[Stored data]
══════

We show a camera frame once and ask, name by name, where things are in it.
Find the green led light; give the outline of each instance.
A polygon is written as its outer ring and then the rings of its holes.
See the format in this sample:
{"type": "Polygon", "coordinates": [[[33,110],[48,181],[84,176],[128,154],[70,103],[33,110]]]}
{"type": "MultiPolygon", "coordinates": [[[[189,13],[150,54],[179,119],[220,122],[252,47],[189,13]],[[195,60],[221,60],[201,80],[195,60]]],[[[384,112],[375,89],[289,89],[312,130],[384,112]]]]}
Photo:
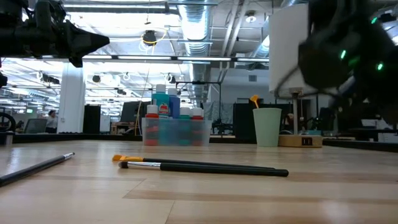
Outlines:
{"type": "Polygon", "coordinates": [[[379,63],[378,65],[377,65],[377,70],[382,70],[383,69],[383,63],[379,63]]]}
{"type": "Polygon", "coordinates": [[[340,58],[343,59],[346,56],[346,54],[347,54],[347,51],[343,50],[343,52],[340,55],[340,58]]]}

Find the bottle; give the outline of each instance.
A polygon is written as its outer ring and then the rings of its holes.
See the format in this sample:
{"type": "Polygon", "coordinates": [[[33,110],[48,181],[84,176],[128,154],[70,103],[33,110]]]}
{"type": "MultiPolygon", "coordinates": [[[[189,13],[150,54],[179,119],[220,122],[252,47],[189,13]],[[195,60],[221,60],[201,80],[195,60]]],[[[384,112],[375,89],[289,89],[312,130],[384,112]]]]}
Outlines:
{"type": "Polygon", "coordinates": [[[170,98],[166,94],[166,85],[156,85],[156,93],[152,94],[152,104],[157,106],[160,119],[169,118],[169,101],[170,98]]]}
{"type": "Polygon", "coordinates": [[[194,146],[202,146],[203,145],[203,116],[201,108],[192,109],[192,144],[194,146]]]}
{"type": "Polygon", "coordinates": [[[167,93],[169,94],[169,108],[170,108],[170,114],[169,116],[173,119],[178,119],[180,117],[180,98],[177,96],[177,89],[176,88],[169,88],[167,90],[167,93]]]}
{"type": "Polygon", "coordinates": [[[178,123],[178,139],[180,146],[190,146],[192,141],[191,132],[191,109],[187,107],[180,108],[180,117],[178,123]]]}
{"type": "Polygon", "coordinates": [[[156,105],[147,106],[146,117],[146,129],[144,145],[146,146],[157,146],[159,139],[159,115],[157,114],[158,109],[156,105]]]}

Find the plastic cup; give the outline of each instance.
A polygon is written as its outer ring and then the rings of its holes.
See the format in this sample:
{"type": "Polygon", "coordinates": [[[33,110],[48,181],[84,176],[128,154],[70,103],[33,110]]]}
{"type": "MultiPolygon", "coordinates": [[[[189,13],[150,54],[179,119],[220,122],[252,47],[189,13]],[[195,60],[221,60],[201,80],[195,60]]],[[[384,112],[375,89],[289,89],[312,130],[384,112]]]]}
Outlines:
{"type": "Polygon", "coordinates": [[[278,146],[281,112],[282,110],[278,108],[258,108],[253,110],[258,146],[278,146]]]}

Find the wooden table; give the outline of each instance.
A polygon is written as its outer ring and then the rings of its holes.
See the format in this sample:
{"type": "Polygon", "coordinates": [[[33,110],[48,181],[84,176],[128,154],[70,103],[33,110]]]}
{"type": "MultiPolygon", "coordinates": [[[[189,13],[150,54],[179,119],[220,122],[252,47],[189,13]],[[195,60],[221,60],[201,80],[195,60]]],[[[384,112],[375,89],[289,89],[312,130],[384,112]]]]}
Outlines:
{"type": "Polygon", "coordinates": [[[398,223],[398,154],[323,147],[142,147],[68,141],[0,148],[0,174],[76,156],[0,189],[1,224],[398,223]],[[114,154],[285,168],[288,178],[118,169],[114,154]]]}

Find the ceiling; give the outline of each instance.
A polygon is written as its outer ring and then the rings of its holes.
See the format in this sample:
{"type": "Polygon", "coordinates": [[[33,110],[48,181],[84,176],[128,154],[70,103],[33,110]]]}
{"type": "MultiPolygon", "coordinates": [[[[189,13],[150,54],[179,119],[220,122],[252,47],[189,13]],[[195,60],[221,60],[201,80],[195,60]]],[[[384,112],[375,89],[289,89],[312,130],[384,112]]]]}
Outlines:
{"type": "MultiPolygon", "coordinates": [[[[226,27],[229,15],[233,8],[233,0],[215,0],[217,6],[211,8],[210,22],[210,47],[209,56],[220,56],[224,42],[226,27]]],[[[175,14],[147,14],[147,13],[119,13],[118,9],[109,9],[106,7],[102,12],[96,12],[96,8],[88,8],[85,12],[73,7],[79,4],[98,3],[102,6],[115,4],[113,0],[102,1],[63,1],[68,12],[67,19],[71,20],[77,27],[106,35],[111,43],[94,54],[101,55],[185,55],[185,46],[179,41],[183,40],[180,17],[175,14]],[[141,36],[145,30],[154,30],[157,39],[160,41],[155,47],[146,47],[141,36]]],[[[135,1],[119,0],[121,4],[134,4],[135,1]]],[[[156,4],[155,1],[147,1],[141,6],[156,4]]],[[[261,1],[250,0],[247,11],[254,11],[256,21],[249,23],[243,20],[239,30],[238,38],[233,47],[235,53],[252,52],[262,41],[262,26],[266,15],[278,10],[281,4],[280,0],[261,1]]],[[[398,35],[396,32],[396,23],[391,22],[389,30],[392,37],[398,35]]],[[[150,98],[150,90],[144,91],[144,88],[154,88],[156,84],[166,84],[167,88],[175,87],[167,80],[168,76],[174,76],[176,80],[191,81],[188,64],[171,63],[115,63],[115,62],[85,62],[84,74],[87,75],[86,103],[101,104],[104,113],[118,115],[121,111],[123,101],[134,101],[143,98],[150,98]],[[99,75],[101,83],[93,82],[93,77],[99,75]],[[119,95],[112,88],[126,89],[126,95],[119,95]]],[[[8,88],[2,89],[3,99],[0,103],[7,105],[7,108],[13,106],[37,106],[39,113],[46,113],[49,109],[58,108],[60,85],[43,83],[40,81],[42,74],[54,77],[62,82],[63,62],[23,60],[16,58],[5,58],[2,62],[1,72],[9,78],[9,85],[29,86],[31,88],[8,88]]],[[[219,74],[217,68],[211,71],[211,80],[216,80],[219,74]]],[[[267,85],[268,72],[265,70],[256,70],[248,72],[244,69],[230,69],[224,80],[224,85],[267,85]],[[248,75],[256,75],[257,82],[249,82],[248,75]]],[[[182,91],[181,97],[189,102],[190,87],[186,86],[188,91],[182,91]]]]}

══════

Exercise directions: Give back the records exactly, minus any pictures.

The answer:
We show a camera frame once and ask, name by name, where things are in it.
Find the green led light; give the outline of each instance.
A polygon is written as its outer ring and then the rings of its holes.
See the format in this sample:
{"type": "Polygon", "coordinates": [[[33,110],[48,181],[84,176],[128,154],[70,103],[33,110]]]}
{"type": "MultiPolygon", "coordinates": [[[[189,13],[150,54],[179,119],[220,122],[252,47],[189,13]],[[195,60],[221,60],[201,80],[195,60]]],[[[384,112],[375,89],[289,89],[312,130],[384,112]]]]}
Photo:
Outlines:
{"type": "Polygon", "coordinates": [[[379,63],[378,65],[377,65],[377,70],[382,70],[383,69],[383,63],[379,63]]]}
{"type": "Polygon", "coordinates": [[[340,58],[343,59],[346,56],[346,54],[347,54],[347,51],[343,50],[343,52],[340,55],[340,58]]]}

Find the bottle; give the outline of each instance.
A polygon is written as its outer ring and then the rings of its holes.
See the format in this sample:
{"type": "Polygon", "coordinates": [[[33,110],[48,181],[84,176],[128,154],[70,103],[33,110]]]}
{"type": "MultiPolygon", "coordinates": [[[[189,13],[150,54],[179,119],[220,122],[252,47],[189,13]],[[195,60],[221,60],[201,80],[195,60]]],[[[384,112],[375,89],[289,89],[312,130],[384,112]]]]}
Outlines:
{"type": "Polygon", "coordinates": [[[170,98],[166,94],[166,85],[156,85],[156,93],[152,94],[152,104],[157,106],[160,119],[169,118],[169,101],[170,98]]]}
{"type": "Polygon", "coordinates": [[[194,146],[202,146],[203,145],[203,116],[201,108],[192,109],[192,144],[194,146]]]}
{"type": "Polygon", "coordinates": [[[167,93],[169,94],[169,108],[170,108],[170,114],[169,116],[173,119],[178,119],[180,117],[180,98],[177,96],[177,89],[176,88],[169,88],[167,90],[167,93]]]}
{"type": "Polygon", "coordinates": [[[178,123],[178,139],[180,146],[190,146],[192,141],[191,132],[191,109],[187,107],[180,108],[180,117],[178,123]]]}
{"type": "Polygon", "coordinates": [[[156,105],[147,106],[146,117],[146,129],[144,145],[146,146],[157,146],[159,139],[159,115],[157,114],[158,109],[156,105]]]}

Find the plastic cup; give the outline of each instance.
A polygon is written as its outer ring and then the rings of its holes.
See the format in this sample:
{"type": "Polygon", "coordinates": [[[33,110],[48,181],[84,176],[128,154],[70,103],[33,110]]]}
{"type": "MultiPolygon", "coordinates": [[[[189,13],[150,54],[179,119],[220,122],[252,47],[189,13]],[[195,60],[221,60],[201,80],[195,60]]],[[[384,112],[375,89],[289,89],[312,130],[384,112]]]]}
Outlines:
{"type": "Polygon", "coordinates": [[[278,146],[281,112],[282,110],[278,108],[258,108],[253,110],[258,146],[278,146]]]}

Find the wooden table; give the outline of each instance.
A polygon is written as its outer ring and then the rings of its holes.
See the format in this sample:
{"type": "Polygon", "coordinates": [[[33,110],[48,181],[84,176],[128,154],[70,103],[33,110]]]}
{"type": "MultiPolygon", "coordinates": [[[[189,13],[150,54],[179,119],[220,122],[252,47],[189,13]],[[195,60],[221,60],[201,80],[195,60]]],[[[384,112],[375,89],[289,89],[312,130],[384,112]]]]}
Outlines:
{"type": "Polygon", "coordinates": [[[398,223],[398,154],[323,147],[142,147],[68,141],[0,148],[0,174],[76,156],[0,189],[1,224],[398,223]],[[114,154],[285,168],[288,178],[118,169],[114,154]]]}

Find the ceiling; give the outline of each instance.
A polygon is written as its outer ring and then the rings of its holes.
See the format in this sample:
{"type": "Polygon", "coordinates": [[[33,110],[48,181],[84,176],[128,154],[70,103],[33,110]]]}
{"type": "MultiPolygon", "coordinates": [[[[189,13],[150,54],[179,119],[220,122],[252,47],[189,13]],[[195,60],[221,60],[201,80],[195,60]]],[[[384,112],[375,89],[289,89],[312,130],[384,112]]]]}
Outlines:
{"type": "MultiPolygon", "coordinates": [[[[226,27],[229,15],[233,8],[233,0],[215,0],[217,6],[211,8],[210,22],[210,47],[209,56],[220,56],[224,42],[226,27]]],[[[175,14],[147,14],[147,13],[119,13],[118,9],[109,9],[106,7],[102,12],[96,12],[96,8],[88,8],[85,12],[73,7],[79,4],[98,3],[102,6],[115,4],[113,0],[102,1],[63,1],[68,12],[67,19],[71,20],[77,27],[106,35],[111,43],[94,54],[101,55],[185,55],[185,46],[179,41],[183,40],[180,17],[175,14]],[[141,36],[145,30],[154,30],[157,39],[160,41],[155,47],[146,47],[141,36]]],[[[135,1],[119,0],[121,4],[134,4],[135,1]]],[[[156,4],[155,1],[147,1],[141,6],[156,4]]],[[[261,1],[250,0],[247,11],[254,11],[256,21],[249,23],[243,20],[239,30],[238,38],[233,47],[235,53],[252,52],[262,41],[262,26],[266,15],[278,10],[281,4],[280,0],[261,1]]],[[[398,35],[396,32],[396,23],[391,22],[389,30],[392,37],[398,35]]],[[[150,98],[150,90],[144,91],[144,88],[154,88],[156,84],[166,84],[167,88],[175,87],[167,80],[168,76],[174,76],[176,80],[191,81],[188,64],[171,63],[115,63],[115,62],[85,62],[84,74],[87,75],[86,103],[101,104],[104,113],[118,115],[121,111],[123,101],[134,101],[143,98],[150,98]],[[99,75],[101,83],[93,82],[93,77],[99,75]],[[119,95],[112,88],[126,89],[126,95],[119,95]]],[[[8,88],[2,89],[3,99],[0,103],[7,105],[7,108],[13,106],[37,106],[39,113],[46,113],[49,109],[58,108],[60,85],[43,83],[40,81],[42,74],[54,77],[62,82],[63,62],[23,60],[16,58],[5,58],[2,62],[1,72],[9,78],[9,85],[29,86],[31,88],[8,88]]],[[[219,74],[217,68],[211,71],[211,80],[216,80],[219,74]]],[[[267,85],[268,72],[265,70],[256,70],[248,72],[244,69],[230,69],[224,80],[224,85],[267,85]],[[248,75],[256,75],[257,82],[249,82],[248,75]]],[[[182,91],[181,97],[189,102],[190,87],[186,86],[188,91],[182,91]]]]}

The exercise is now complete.